Покупатели будут ходить туда-сюда, смотреть. Чужие люди, шум, микробы — вредно для младенца. Поэтому снял другое жилье, там вам будет удобнее. Переезжать надо сегодня.
— Но я ведь уже здесь все обустроила!
— Ира, это мое решение. Так будет лучше для всех.
Я считаю, что таким образом он просто решил от нас избавиться. Скорее всего боялся, что ребенка надо будет прописывать. Но тогда я этого не понимала и согласилась. Виталий перевез мои вещи и уехал, сказав, что у него деловая встреча.
А я осталась. Даже выйти никуда не могу, живот-то огромный. Квартира хоть и большая, трехкомнатная, но старенькая и совершенно неуютная. Весь вечер проплакала. На следующий день отправилась в женскую консультацию на плановый осмотр. И врач вдруг говорит:
— А ведь тебе в роддом пора.
— Не может быть! Мне еще две недели ходить!
Рванула домой. Сделала укладку, привела себя в порядок. Проблемы с Виталиком отошли на дальний план. Сейчас самое главное — родить, а дочка должна увидеть маму красивой. И потом, это праздник: человек появляется на свет!
Рожала тяжело, кричала врачам: «Умираю, не хочу жить!» Наверное, всем в первый раз страшно и больно, но в этот момент кажется, что ты единственная, кто переживает такие муки. Немного пришла в себя, позвонила новоиспеченному папе:
— Я родила. Дочка! Врачи говорят, что на тебя похожа.
Он в ответ:
— Уже? Ну, класс! Спасибо. Ты извини, сейчас репетиция — позже перезвоню.
На следующий день Виталик заскочил к нам в роддом. Посмотрел на фотографии новорожденной дочки:
— Знаешь, она очень похожа на мою маму — когда ее на рынке обвешивают, у нее такое же выражение лица.
— Нас завтра выписывают, — сказала я. — Нужно купить цветы, шампанское для врачей.
— Хорошо-хорошо, — торопливо ответил Гогунский, слушая вполуха.

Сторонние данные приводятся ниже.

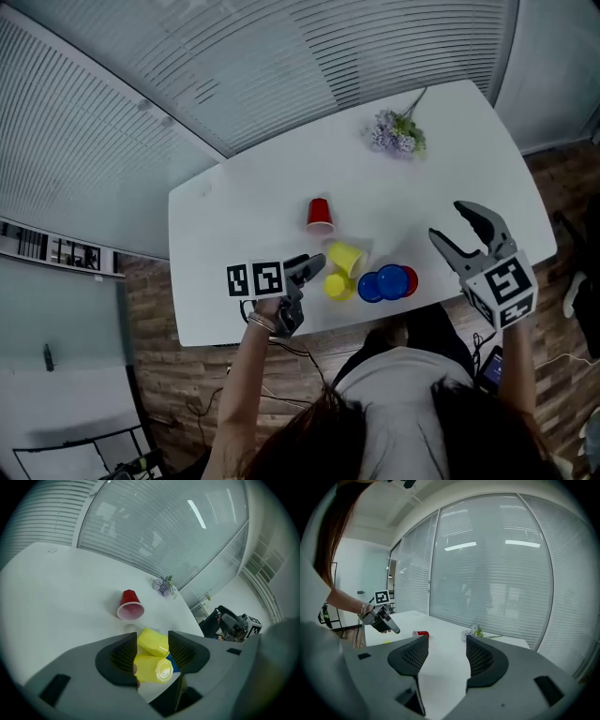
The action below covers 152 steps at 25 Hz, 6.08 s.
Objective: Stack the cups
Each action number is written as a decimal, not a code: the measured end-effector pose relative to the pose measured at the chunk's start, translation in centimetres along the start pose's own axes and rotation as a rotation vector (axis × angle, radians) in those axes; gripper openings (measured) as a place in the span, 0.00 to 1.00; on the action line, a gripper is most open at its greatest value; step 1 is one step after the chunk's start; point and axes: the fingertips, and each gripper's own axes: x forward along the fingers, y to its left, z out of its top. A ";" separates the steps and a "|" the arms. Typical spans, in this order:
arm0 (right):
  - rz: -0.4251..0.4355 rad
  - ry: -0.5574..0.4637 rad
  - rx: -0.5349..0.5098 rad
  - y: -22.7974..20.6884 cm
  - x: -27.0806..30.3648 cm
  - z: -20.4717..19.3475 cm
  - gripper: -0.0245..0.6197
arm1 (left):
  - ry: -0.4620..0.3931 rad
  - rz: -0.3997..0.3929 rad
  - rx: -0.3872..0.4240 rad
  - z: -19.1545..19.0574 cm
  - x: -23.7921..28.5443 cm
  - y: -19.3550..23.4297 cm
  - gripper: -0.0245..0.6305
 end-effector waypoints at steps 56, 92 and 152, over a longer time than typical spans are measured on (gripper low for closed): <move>0.194 0.060 0.125 -16.3 9.9 -6.1 0.43 | 0.522 0.231 -0.354 -1.0 11.6 2.3 0.46; 0.161 0.032 0.149 -17.2 9.5 -6.5 0.40 | 0.527 0.264 -0.381 -1.3 11.7 2.4 0.41; 0.194 0.036 0.254 -18.2 9.5 -9.0 0.37 | 0.626 0.323 -0.496 -1.7 10.7 -0.7 0.48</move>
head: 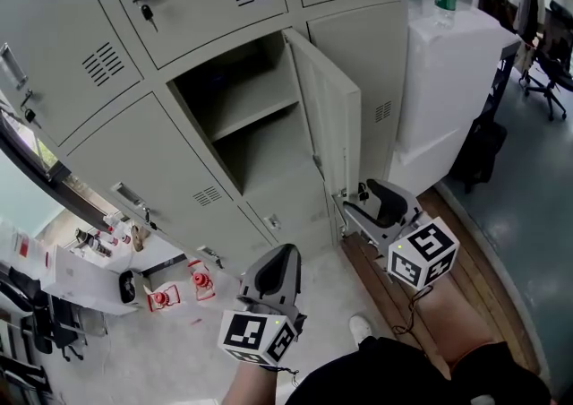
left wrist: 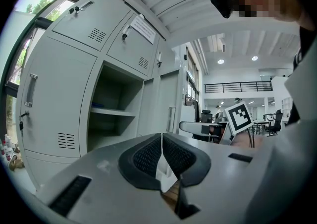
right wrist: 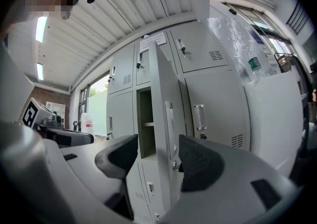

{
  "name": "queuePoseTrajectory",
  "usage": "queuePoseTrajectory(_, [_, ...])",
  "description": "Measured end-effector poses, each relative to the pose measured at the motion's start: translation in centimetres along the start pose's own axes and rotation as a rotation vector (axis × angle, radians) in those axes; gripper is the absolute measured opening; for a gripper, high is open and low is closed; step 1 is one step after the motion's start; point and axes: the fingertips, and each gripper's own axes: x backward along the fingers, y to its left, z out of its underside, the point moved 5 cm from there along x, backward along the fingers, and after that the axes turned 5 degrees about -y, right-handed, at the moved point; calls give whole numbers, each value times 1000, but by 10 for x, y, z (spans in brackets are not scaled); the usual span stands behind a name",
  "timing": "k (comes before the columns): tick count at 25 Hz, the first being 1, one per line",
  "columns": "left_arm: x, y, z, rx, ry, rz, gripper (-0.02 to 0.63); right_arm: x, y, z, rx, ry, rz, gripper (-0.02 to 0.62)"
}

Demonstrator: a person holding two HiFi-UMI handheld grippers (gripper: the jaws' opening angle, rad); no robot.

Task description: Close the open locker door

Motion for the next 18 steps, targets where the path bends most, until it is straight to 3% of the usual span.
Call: queuePoseTrajectory(18, [-12, 8, -7, -1, -32, -86, 21, -31, -7, -4, 0, 10, -104, 278])
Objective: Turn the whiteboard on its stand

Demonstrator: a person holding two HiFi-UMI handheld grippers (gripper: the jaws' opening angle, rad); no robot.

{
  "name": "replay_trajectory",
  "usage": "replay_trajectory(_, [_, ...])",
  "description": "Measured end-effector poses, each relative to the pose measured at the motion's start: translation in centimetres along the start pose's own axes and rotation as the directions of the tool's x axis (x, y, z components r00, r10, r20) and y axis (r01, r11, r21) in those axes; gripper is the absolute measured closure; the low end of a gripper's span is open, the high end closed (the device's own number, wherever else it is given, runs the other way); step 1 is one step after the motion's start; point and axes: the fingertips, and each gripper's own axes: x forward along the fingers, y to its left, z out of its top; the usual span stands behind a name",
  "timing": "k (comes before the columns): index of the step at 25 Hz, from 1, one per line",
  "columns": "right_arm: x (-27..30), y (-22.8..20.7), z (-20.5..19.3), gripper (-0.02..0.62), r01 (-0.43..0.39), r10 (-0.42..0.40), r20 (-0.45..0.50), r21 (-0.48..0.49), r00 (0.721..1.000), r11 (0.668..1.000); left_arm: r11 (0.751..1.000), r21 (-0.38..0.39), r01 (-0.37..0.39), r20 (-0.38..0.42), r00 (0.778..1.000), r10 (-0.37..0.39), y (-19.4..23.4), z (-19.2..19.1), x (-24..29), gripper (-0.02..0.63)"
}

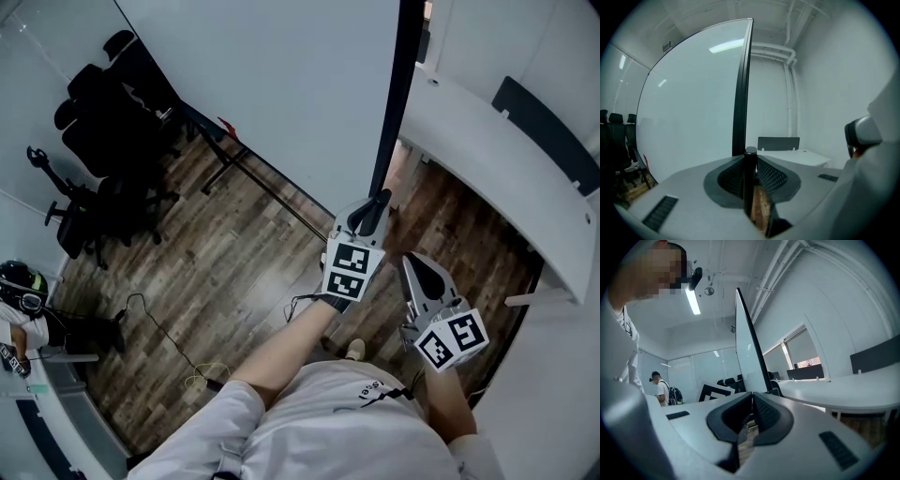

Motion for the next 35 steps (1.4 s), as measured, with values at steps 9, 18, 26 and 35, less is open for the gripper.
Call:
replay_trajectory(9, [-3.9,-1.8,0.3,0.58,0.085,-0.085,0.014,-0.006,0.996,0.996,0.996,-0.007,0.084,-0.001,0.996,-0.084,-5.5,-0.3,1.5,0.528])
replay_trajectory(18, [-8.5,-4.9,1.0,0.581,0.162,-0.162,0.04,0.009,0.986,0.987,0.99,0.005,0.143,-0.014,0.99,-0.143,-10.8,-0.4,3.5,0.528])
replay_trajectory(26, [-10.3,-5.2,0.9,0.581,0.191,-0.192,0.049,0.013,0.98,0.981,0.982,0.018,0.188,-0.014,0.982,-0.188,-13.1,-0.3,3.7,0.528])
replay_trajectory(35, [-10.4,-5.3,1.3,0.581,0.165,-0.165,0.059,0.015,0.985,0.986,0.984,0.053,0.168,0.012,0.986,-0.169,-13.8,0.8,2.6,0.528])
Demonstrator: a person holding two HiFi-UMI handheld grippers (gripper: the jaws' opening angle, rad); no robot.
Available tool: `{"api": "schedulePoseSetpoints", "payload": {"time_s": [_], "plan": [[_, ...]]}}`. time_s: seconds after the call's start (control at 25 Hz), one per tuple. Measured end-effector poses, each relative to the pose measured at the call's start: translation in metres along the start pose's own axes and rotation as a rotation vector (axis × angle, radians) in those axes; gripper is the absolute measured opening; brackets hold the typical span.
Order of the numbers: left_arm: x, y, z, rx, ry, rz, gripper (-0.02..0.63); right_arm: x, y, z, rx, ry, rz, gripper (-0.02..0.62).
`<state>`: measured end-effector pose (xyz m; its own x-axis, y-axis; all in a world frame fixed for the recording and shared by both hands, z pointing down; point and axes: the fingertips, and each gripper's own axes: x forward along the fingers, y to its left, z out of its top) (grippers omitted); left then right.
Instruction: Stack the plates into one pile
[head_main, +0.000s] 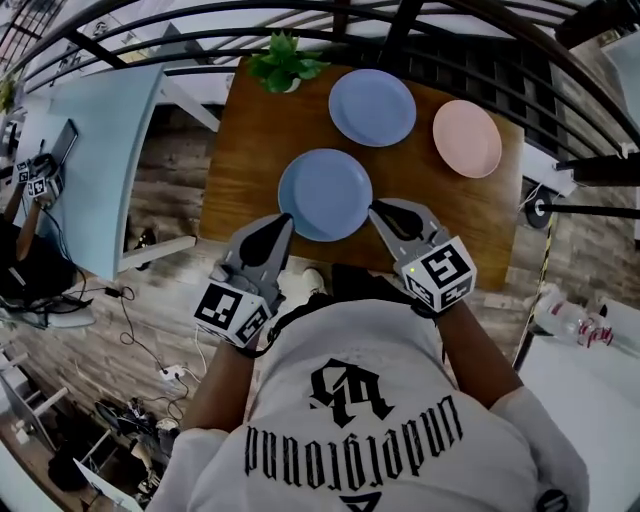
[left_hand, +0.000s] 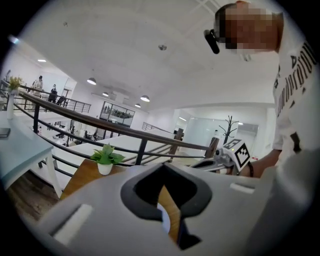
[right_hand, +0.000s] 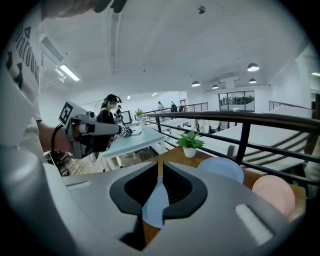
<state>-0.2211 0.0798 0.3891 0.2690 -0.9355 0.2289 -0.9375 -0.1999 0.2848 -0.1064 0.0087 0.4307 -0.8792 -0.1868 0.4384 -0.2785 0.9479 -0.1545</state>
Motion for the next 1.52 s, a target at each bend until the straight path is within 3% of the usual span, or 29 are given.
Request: {"api": "schedulePoseSetpoints", "payload": {"time_s": [0.4, 0.64, 1.04, 1.52], "plan": [[0.051, 0.041, -0.051, -0.035, 0.078, 0.054, 0.046, 0.046, -0.058, -0.072, 0.126, 0.155, 0.035, 0.064], [0.072, 0.067, -0.1, -0.059, 0.142, 0.097, 0.046, 0.072, -0.086, -0.119, 0.184, 0.24, 0.031, 0.074], [0.086, 0.09, -0.162, -0.107, 0.227, 0.142, 0.046, 0.098, -0.108, -0.193, 0.206, 0.41, 0.01, 0.074], [0.096, 0.115, -0.206, -0.167, 0.293, 0.174, 0.046, 0.136, -0.122, -0.241, 0.293, 0.518, 0.041, 0.074]]}}
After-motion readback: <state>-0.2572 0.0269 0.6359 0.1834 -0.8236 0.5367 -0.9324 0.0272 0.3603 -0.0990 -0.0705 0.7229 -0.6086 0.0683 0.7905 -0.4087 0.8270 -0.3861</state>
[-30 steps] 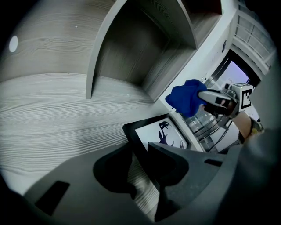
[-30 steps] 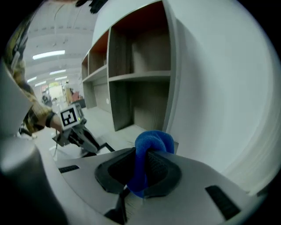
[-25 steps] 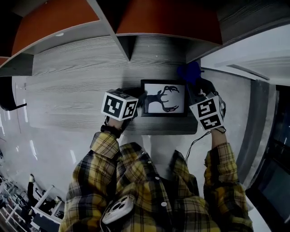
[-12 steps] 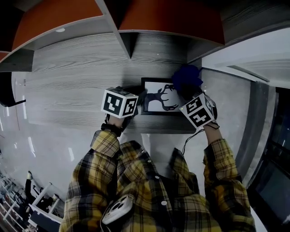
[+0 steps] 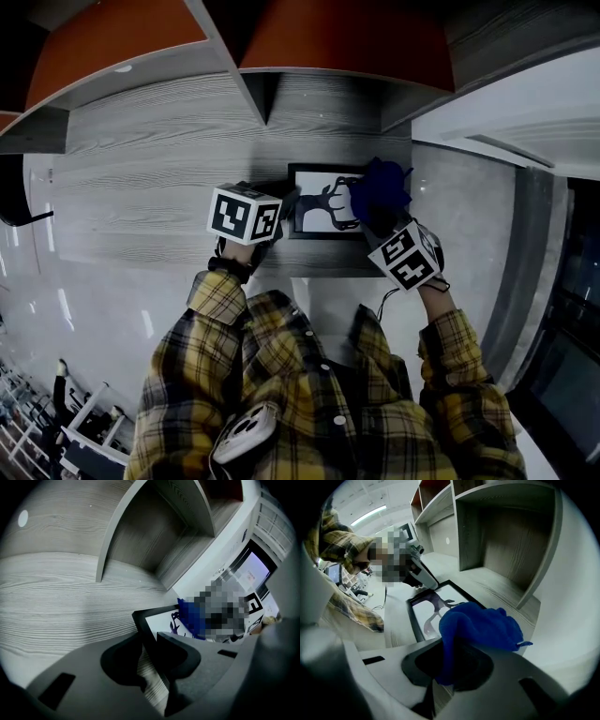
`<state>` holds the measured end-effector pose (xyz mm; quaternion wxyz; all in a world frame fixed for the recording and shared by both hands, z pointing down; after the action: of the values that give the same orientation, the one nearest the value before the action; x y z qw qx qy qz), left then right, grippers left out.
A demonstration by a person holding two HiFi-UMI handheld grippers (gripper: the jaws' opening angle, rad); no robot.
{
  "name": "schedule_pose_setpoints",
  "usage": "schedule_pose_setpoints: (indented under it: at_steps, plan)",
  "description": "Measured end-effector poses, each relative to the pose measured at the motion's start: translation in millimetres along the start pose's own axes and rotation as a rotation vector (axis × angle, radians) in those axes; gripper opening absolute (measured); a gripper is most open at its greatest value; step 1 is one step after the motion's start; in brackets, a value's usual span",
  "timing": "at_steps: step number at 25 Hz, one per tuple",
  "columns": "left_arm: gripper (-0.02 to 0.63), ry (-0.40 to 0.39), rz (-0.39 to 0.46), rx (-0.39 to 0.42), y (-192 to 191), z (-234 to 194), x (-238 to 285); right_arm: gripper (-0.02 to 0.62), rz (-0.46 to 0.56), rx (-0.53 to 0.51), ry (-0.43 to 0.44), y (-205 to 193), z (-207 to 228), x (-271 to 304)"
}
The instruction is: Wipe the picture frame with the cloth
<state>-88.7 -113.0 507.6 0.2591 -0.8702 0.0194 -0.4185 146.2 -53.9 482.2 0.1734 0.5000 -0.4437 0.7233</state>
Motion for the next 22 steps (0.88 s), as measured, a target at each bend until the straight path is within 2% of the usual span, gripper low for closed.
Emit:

Ставили спектакль «Шикарная свадьба», у него одна из главных ролей — весь в работе, в репетициях. И конечно, ничего в роддом не привез, все необходимое купила в итоге моя мама. Даже букет для меня. Она протянула цветы Виталику: на, подари Ире, поздравь ее. Родственники все еще надеялись на наше примирение.
Гогунский привез нас с дочкой и моими родителями в съемную квартиру и снова уехал по делам. Уехал и пропал — несколько недель даже не брал телефонную трубку. У меня, кормящей мамы, женщины, которая не понимала, чего ей ждать завтра, наверное, уже не было никакой воли.